THE PROBLEM:
Please could you give again the lines from the one holding "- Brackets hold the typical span" through the final line of the data below, exactly, with no other lines?

-------- STORED DATA

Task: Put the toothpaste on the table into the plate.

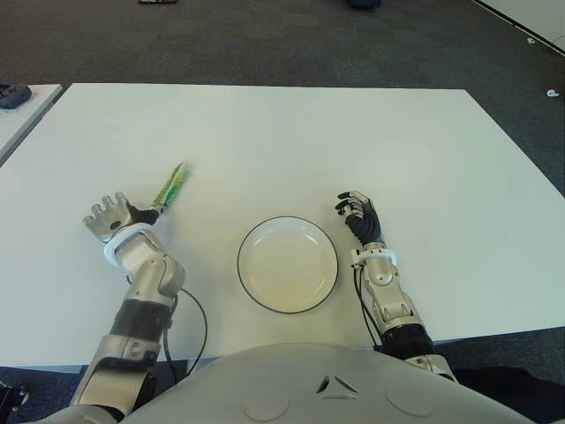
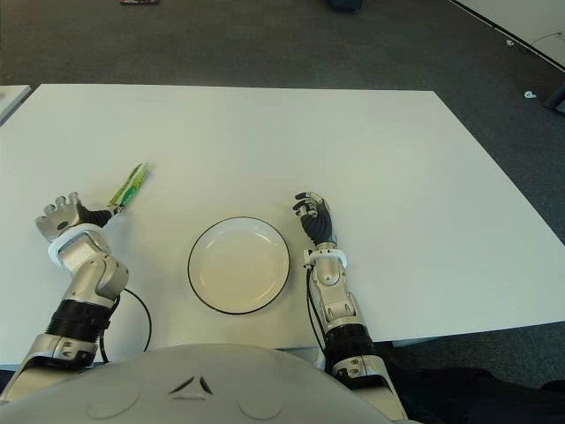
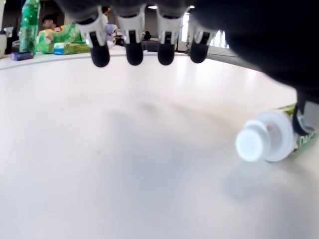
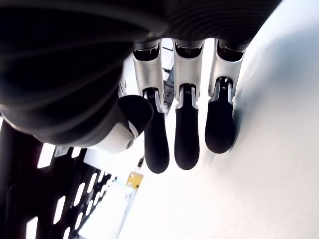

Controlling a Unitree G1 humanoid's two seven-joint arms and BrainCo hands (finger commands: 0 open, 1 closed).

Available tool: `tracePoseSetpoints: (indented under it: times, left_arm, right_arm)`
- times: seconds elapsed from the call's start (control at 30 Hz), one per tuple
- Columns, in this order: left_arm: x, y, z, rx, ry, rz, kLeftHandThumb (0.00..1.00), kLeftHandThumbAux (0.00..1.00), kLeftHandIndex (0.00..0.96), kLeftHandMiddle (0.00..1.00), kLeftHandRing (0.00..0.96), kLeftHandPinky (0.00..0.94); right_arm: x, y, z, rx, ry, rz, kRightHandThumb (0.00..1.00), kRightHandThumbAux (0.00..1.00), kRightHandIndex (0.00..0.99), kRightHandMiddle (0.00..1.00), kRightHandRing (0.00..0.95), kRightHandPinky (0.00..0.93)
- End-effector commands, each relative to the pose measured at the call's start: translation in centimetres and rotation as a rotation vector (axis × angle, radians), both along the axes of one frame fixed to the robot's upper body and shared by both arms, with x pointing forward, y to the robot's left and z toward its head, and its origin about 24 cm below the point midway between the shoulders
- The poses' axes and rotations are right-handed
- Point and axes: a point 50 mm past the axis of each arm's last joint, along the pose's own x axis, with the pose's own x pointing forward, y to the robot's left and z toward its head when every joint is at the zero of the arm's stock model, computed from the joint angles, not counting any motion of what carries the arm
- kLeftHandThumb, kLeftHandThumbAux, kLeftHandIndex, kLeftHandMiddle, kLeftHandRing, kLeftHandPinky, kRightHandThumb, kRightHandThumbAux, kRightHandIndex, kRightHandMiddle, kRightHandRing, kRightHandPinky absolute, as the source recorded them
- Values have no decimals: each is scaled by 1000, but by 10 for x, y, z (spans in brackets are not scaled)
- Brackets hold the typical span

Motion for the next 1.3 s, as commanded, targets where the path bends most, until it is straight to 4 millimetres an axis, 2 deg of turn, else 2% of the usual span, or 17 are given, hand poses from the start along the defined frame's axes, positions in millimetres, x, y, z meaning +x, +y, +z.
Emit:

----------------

FINAL ANSWER:
- Brackets hold the typical span

Motion for the next 1.3 s, as commanded, targets where the path bends most, until it is straight to 4 millimetres an axis, 2 deg of turn, else 2% of the usual span, or 17 are given, hand poses from the start along the defined frame's axes, positions in millimetres, x, y, z meaning +x, +y, +z.
Emit:

No other output was requested.